[Directions for this task] Which lines in the data below contain the word "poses"? Return each of them.

--- Data for review ---

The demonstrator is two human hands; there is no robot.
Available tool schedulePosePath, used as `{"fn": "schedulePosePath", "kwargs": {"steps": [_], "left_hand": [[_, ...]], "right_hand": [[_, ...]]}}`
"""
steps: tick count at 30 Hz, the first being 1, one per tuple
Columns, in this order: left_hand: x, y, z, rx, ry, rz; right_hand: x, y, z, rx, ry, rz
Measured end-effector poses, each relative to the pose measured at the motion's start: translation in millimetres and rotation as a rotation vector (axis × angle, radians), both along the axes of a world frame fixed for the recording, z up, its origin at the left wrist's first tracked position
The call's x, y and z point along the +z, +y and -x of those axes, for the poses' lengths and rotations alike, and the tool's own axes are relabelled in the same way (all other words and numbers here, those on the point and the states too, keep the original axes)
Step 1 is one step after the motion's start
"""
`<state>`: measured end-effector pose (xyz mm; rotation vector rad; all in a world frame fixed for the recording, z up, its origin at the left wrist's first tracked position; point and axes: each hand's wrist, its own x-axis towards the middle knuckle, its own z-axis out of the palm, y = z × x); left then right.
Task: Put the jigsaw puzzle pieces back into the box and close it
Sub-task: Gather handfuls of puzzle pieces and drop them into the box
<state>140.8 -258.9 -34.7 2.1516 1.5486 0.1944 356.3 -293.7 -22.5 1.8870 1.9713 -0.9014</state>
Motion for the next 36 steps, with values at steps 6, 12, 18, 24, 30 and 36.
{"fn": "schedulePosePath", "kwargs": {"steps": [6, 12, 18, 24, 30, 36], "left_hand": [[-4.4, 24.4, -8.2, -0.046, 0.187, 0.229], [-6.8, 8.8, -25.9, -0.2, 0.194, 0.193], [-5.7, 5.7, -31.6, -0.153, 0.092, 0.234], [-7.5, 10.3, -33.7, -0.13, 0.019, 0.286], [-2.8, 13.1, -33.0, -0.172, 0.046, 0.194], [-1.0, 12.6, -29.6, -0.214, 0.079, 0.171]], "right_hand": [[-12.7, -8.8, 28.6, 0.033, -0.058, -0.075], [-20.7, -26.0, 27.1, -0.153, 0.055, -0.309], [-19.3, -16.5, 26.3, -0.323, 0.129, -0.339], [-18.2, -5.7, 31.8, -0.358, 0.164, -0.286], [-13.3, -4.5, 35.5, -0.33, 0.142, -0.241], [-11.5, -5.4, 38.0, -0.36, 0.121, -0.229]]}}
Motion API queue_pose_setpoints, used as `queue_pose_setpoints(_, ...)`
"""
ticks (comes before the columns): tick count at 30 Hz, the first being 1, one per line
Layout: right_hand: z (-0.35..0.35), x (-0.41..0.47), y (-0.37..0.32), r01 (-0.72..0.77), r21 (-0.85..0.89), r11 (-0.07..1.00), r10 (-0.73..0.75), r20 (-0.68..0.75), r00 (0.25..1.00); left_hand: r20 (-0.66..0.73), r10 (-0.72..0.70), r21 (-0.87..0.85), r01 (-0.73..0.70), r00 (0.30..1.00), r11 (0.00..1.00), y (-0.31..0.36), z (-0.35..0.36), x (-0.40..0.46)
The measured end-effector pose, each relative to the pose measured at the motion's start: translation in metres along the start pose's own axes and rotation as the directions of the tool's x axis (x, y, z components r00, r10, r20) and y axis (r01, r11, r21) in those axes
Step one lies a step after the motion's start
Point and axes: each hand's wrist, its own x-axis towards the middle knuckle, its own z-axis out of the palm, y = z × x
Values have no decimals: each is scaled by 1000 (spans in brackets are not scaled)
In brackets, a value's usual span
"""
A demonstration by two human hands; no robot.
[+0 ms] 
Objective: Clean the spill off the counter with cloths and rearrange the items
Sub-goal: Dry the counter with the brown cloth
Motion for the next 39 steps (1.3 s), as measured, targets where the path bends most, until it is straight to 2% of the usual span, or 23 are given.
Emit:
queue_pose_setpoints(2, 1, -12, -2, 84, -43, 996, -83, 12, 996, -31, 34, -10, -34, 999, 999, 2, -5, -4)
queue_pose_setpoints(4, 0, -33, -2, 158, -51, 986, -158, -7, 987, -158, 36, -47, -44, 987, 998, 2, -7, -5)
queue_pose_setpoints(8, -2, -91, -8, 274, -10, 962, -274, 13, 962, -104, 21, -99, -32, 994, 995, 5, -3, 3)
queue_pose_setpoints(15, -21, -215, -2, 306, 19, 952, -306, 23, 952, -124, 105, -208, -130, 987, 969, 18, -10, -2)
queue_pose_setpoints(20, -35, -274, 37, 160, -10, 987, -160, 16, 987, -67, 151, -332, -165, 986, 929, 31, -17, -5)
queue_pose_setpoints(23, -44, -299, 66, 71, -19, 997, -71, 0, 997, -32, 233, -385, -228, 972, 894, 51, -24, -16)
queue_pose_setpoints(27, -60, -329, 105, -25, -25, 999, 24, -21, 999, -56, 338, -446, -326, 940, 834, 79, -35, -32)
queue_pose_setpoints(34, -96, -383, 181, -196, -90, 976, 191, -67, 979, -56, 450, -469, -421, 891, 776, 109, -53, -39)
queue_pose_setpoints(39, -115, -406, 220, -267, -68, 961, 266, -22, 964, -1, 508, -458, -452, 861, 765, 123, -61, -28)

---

[Exercise response]
Measured end-effector poses, each relative to the pose measured at the motion's start: translation in millimetres and rotation as a rotation vector (axis × angle, radians), both along the axes of a world frame fixed for the recording, z up, its origin at the left wrist's first tracked position
The call's x, y and z point along the +z, +y and -x of those axes, for the poses' lengths and rotations alike, and the tool's own axes are relabelled in the same way (all other words and numbers here, those on the point and the states too, keep the original axes)

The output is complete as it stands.